The Defense Advanced Research Projects Agency's Active Authentication Program aims to develop software to identify "the individual at the keyboard … through the activities the user normally performs," according to an agency posting on FedBizOpps.gov announcing an Industry Day event about the program next week.
"The Active Authentication program changes the current paradigm by removing the secret that a human holds, the password, and focuses on the secret that the human specifically is," according to DARPA.
Biometric authentication for computers already exists, but usually it is done through an extra step a use must take when logging in, such as pressing a finger to a pad that can scan and identify someone through their fingerprint.
[ Where is DARPA focusing security research efforts?

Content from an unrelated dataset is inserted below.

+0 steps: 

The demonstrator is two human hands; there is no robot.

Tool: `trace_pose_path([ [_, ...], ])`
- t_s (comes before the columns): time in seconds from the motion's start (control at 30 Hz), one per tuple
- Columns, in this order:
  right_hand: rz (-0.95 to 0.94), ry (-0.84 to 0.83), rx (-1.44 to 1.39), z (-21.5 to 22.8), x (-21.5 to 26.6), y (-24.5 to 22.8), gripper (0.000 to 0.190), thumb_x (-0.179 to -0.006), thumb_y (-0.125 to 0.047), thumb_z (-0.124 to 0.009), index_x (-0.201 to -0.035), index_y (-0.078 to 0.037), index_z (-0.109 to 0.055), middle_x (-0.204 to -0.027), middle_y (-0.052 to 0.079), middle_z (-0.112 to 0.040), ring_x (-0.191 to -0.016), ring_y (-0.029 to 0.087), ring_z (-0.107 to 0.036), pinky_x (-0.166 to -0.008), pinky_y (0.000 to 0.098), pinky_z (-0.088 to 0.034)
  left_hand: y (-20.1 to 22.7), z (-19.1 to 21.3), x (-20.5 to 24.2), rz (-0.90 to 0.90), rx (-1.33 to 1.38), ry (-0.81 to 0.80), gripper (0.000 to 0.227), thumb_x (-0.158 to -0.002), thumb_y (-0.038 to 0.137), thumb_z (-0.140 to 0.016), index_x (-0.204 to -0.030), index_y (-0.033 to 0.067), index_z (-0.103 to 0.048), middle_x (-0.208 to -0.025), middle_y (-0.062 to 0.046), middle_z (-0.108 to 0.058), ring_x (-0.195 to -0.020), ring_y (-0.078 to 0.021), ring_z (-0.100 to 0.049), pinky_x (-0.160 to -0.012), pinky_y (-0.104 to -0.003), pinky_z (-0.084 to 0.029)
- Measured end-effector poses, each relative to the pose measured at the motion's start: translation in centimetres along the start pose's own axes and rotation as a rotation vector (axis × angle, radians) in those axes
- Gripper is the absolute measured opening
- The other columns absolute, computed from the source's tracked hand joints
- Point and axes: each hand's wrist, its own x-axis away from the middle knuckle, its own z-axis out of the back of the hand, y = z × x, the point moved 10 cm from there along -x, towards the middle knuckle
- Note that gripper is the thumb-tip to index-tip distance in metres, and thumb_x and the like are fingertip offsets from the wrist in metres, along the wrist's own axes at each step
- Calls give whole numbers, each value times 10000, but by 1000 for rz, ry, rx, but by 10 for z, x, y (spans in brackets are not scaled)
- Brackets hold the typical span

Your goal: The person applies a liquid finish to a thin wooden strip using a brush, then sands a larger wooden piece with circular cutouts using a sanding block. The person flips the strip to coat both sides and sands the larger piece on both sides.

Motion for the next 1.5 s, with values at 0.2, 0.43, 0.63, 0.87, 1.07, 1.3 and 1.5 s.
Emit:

Read DARPA Boosts Cybersecurity Research Spending 50%. ]
Iris scanning--in which a person is identified by a machine that captures an image of his or her iris--also is another popular biometric-authentication method, but normally for larger form-factor machines, such as airport security scanners.
DARPA, however, wants to skip any extra steps and locate biometric factors to identify someone while they're working naturally at the keyboard, according to the agency. The initial goal for the program is to identify someone working at a desktop in a typical DOD office environment.
On the Industry Day, DARPA plans to discuss its ideas for new approaches to biometrics and identify potential participants in the program.
Given the vulnerabilities of traditional password authentication systems, the federal government has been working on biometric options for identifying users of its systems and facilities to more firmly secure access to them.
To that end, the feds are developing biometric ID cards that include options for both fingerprint and iris scans for all federal employees and contractors when entering facilities or using computer systems. The move is mandated by Homeland Security Presidential Directive 12, which is aimed at increasing security and efficiency, reducing identity fraud, cutting costs, and protecting personal privacy.